Start to finish, the listing must be rewritten exactly.
+ + + + + + +
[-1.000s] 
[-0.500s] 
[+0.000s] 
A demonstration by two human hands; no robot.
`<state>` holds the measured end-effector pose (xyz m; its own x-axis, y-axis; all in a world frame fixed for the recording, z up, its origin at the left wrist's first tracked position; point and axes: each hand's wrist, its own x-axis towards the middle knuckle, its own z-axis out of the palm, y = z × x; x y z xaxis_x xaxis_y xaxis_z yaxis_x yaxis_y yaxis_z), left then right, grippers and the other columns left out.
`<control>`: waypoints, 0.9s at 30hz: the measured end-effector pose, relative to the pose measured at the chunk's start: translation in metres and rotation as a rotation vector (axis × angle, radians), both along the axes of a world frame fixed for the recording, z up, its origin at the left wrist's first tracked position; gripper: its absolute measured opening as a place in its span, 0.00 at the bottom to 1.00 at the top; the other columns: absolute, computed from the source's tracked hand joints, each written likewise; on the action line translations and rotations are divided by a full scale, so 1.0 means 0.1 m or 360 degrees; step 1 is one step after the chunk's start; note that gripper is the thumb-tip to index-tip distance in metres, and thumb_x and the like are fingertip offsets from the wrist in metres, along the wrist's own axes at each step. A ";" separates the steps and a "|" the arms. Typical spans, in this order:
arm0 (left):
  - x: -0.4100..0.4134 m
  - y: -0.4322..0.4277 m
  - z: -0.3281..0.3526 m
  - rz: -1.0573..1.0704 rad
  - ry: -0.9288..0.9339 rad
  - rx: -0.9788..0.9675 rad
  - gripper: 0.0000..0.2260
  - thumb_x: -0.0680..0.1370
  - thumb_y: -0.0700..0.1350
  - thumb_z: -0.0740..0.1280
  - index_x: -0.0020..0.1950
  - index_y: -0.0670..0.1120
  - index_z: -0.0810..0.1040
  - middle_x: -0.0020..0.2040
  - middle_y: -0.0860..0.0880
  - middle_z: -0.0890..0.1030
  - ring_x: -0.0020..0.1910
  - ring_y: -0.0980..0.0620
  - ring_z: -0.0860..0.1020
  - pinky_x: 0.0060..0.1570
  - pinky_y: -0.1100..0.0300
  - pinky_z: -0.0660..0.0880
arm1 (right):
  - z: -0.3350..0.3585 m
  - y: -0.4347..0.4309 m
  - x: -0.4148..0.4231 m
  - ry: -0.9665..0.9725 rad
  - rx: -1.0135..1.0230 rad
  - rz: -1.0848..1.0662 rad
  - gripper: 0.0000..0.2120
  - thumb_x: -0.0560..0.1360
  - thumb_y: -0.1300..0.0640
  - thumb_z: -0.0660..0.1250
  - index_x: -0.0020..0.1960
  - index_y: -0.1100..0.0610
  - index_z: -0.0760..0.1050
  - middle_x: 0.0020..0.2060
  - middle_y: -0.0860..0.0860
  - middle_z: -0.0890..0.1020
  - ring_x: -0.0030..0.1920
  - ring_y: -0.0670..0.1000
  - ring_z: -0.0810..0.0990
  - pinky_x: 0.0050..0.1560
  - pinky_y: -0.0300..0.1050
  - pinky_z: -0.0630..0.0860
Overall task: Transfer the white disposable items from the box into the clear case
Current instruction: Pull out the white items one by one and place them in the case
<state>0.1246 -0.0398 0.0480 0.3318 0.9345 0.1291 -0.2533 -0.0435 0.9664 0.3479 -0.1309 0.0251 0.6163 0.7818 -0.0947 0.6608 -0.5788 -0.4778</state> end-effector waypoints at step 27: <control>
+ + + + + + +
▸ **TASK RESULT**:
[-1.000s] 
[-0.500s] 
[+0.000s] 
A demonstration by two human hands; no robot.
`<state>` holds the measured end-effector pose (xyz m; its own x-axis, y-axis; all in a world frame fixed for the recording, z up, its origin at the left wrist's first tracked position; point and axes: each hand's wrist, its own x-axis towards the middle knuckle, its own z-axis out of the palm, y = z × x; x y z xaxis_x xaxis_y xaxis_z yaxis_x yaxis_y yaxis_z), left then right, grippers and the other columns left out.
`<control>`: waypoints, 0.9s at 30hz: the measured end-effector pose, relative to the pose measured at the chunk's start: translation in metres and rotation as a rotation vector (axis × angle, radians), both along the axes of a world frame fixed for the recording, z up, its origin at the left wrist's first tracked position; gripper: its absolute measured opening as a place in its span, 0.00 at the bottom to 1.00 at the top; the other columns: absolute, computed from the source's tracked hand joints, each written likewise; on the action line translations and rotations are divided by a full scale, so 1.0 means 0.1 m or 360 degrees; step 1 is one step after the chunk's start; note that gripper is the thumb-tip to index-tip distance in metres, and thumb_x and the like are fingertip offsets from the wrist in metres, along the wrist's own axes at each step. A ";" separates the steps and a "|" the arms. Typical spans, in this order:
arm0 (left):
  - x: -0.4100..0.4134 m
  - y: -0.4322..0.4277 m
  - z: -0.3281..0.3526 m
  - rz: -1.0573..1.0704 rad
  - ry: -0.9288..0.9339 rad
  - rx: -0.9788..0.9675 rad
  - gripper: 0.0000..0.2260
  - thumb_x: -0.0680..0.1370
  - thumb_y: -0.0700..0.1350
  - thumb_z: -0.0740..0.1280
  - index_x: -0.0020..0.1950
  - index_y: -0.0670..0.1120
  - index_z: -0.0810..0.1040
  - middle_x: -0.0020..0.2040
  - middle_y: -0.0860..0.0880
  - middle_z: -0.0890..0.1030
  - ring_x: -0.0020..0.1910
  - ring_y: -0.0980..0.0620
  - ring_z: -0.0860..0.1020
  - pinky_x: 0.0060..0.1570
  - pinky_y: -0.1100..0.0300
  - pinky_z: -0.0660..0.0880
arm1 (right):
  - z: -0.3350..0.3585 m
  - y: -0.4347..0.4309 m
  - x: -0.4148..0.4231 m
  - ry: -0.9665..0.9725 rad
  - rx: -1.0135..1.0230 rad
  - rz: -1.0848..1.0662 rad
  - gripper: 0.0000..0.2120
  - thumb_x: -0.0560..0.1360
  - thumb_y: -0.1300..0.0640
  - thumb_z: -0.0660..0.1250
  - index_x: -0.0020..0.1960
  - index_y: -0.1100..0.0610
  - index_z: -0.0760..0.1050
  - middle_x: 0.0020..0.2060
  - middle_y: -0.0860..0.0860
  - middle_z: -0.0890..0.1020
  - ring_x: -0.0030..0.1920
  - ring_y: -0.0670..0.1000
  - ring_z: -0.0810..0.0990
  - pinky_x: 0.0050..0.1560
  - pinky_y: -0.0300..0.1050
  - pinky_z: -0.0630..0.0860
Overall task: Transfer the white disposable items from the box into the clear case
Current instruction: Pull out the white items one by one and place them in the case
<state>0.1246 -0.0398 0.0480 0.3318 0.9345 0.1291 -0.2533 -0.0435 0.9664 0.3479 -0.1309 0.0251 0.6163 0.7818 -0.0947 0.6608 -0.5788 -0.4778</state> end-effector waypoints at step 27: <control>

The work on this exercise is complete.